WHAT YOU HAVE TO DO:
Where does the word "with" occur in the data below? Copy each line that holds it.

GIVEN INFORMATION Block Start

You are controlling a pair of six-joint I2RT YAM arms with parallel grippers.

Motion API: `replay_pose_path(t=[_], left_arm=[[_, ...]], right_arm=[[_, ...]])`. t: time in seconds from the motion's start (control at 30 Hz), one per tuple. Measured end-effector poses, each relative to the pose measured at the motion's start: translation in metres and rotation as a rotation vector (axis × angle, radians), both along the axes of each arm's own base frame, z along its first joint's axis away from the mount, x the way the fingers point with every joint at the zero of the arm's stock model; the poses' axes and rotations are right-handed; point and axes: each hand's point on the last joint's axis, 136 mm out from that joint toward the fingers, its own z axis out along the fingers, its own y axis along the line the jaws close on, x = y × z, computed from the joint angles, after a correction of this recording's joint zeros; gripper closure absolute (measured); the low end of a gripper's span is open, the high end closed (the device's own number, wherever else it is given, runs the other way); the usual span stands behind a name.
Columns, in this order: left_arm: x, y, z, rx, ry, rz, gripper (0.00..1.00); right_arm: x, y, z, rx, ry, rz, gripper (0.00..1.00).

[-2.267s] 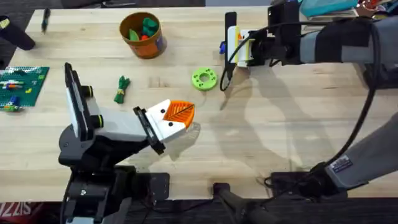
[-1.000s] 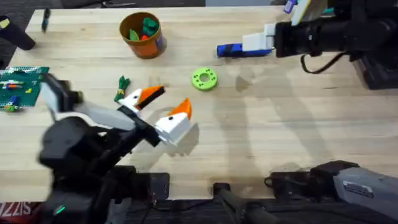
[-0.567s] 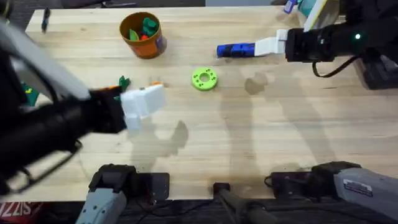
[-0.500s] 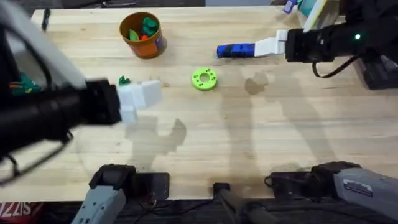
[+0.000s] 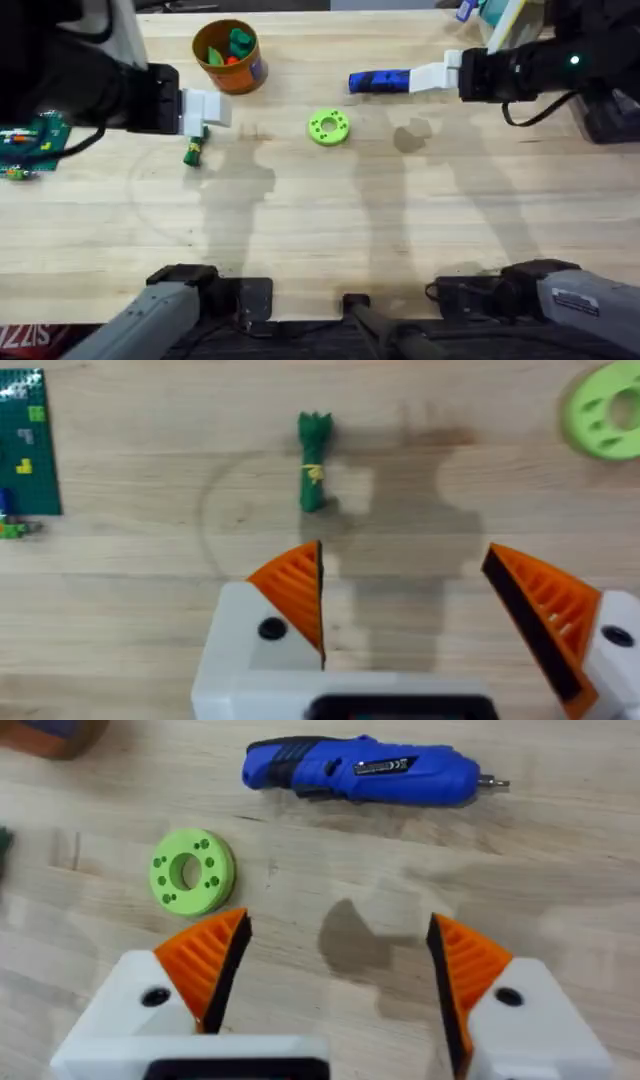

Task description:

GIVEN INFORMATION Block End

YOUR RESPONSE:
You are controlling a pair of six-joint I2RT YAM arms with parallel grippers.
Motion API: `replay_pose_path(t=[_], left_arm=[[_, ...]], right_arm=[[_, ...]])`. t: time in seconds from the motion's start (control at 30 Hz), one per tuple. Measured end-effector poses, each relative to the pose measured at the motion's start: translation in metres and rotation as a rotation vector (axis × angle, radians), both along the axes of each arm's own base frame, z along its first joint's axis away from the mount, x the way the fingers point with every joint at the zero of the arm's stock model; the poses' axes and rotations are right-handed; point and axes: each hand's point on the last joint's axis, 136 mm out from that joint toward the fingers, its own z axis out along the fingers, its own y axis along the line the jaws close on, x = y × z, computed from the joint angles, after a correction of this recording's joint zeros; gripper closure absolute (measured); the low end of a gripper's span is open, the high end closed (the device's own number, wherever else it is given, runs the other way); the usual span stands behind a name.

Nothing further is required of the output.